→ **Required work**: An exact copy is the goal: every line from the one containing "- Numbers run" to the end of the material below, pictures excluded.

→ **Data block**:
= = = = =

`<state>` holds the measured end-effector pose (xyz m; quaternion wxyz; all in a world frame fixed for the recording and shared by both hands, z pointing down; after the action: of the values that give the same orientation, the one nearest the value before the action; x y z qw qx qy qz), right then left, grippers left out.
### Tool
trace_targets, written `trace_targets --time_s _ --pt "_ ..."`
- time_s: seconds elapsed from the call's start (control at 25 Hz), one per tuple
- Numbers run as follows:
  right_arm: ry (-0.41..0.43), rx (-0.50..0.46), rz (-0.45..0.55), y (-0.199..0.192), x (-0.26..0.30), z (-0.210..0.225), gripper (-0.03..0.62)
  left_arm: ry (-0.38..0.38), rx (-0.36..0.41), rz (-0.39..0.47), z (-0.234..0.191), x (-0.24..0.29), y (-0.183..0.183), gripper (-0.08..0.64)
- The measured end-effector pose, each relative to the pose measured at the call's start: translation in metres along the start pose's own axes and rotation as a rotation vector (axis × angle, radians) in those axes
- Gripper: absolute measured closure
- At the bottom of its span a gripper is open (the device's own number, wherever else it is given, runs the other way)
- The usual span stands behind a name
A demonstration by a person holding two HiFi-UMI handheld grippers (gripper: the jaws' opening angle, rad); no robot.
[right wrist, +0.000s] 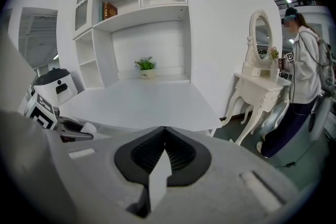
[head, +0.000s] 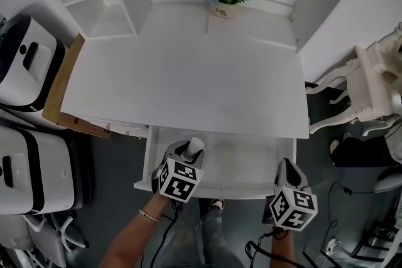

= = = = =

→ **Solution**:
- Numbers run as follows:
  right_arm: ry (-0.41..0.43), rx (-0.50..0.46), rz (-0.45..0.55), y (-0.199..0.192), x (-0.26..0.30), z (-0.210..0.225), gripper (-0.03..0.62)
  left_arm: ry (-0.38..0.38), rx (-0.36..0.41), rz (-0.39..0.47), z (-0.234..0.191), x (-0.24..0.29), y (-0.183..0.183), gripper (-0.08..0.64)
- The measured end-effector pose, each relative to the pose measured at the call's start: translation in metres along the start pose's own axes and rotation as a rotation vector (axis × angle, radians) in those axes
- Gripper: absolute measured closure
- At the bottom of its span a gripper is open (the device's own number, wherever else it is given, runs the other way)
- The usual span stands behind a name
A demonstration by a person holding two HiFi-UMI handheld grippers (gripper: the jaws' opening angle, rad); no robot.
[right wrist, +0.000s] 
[head, +0.000s] 

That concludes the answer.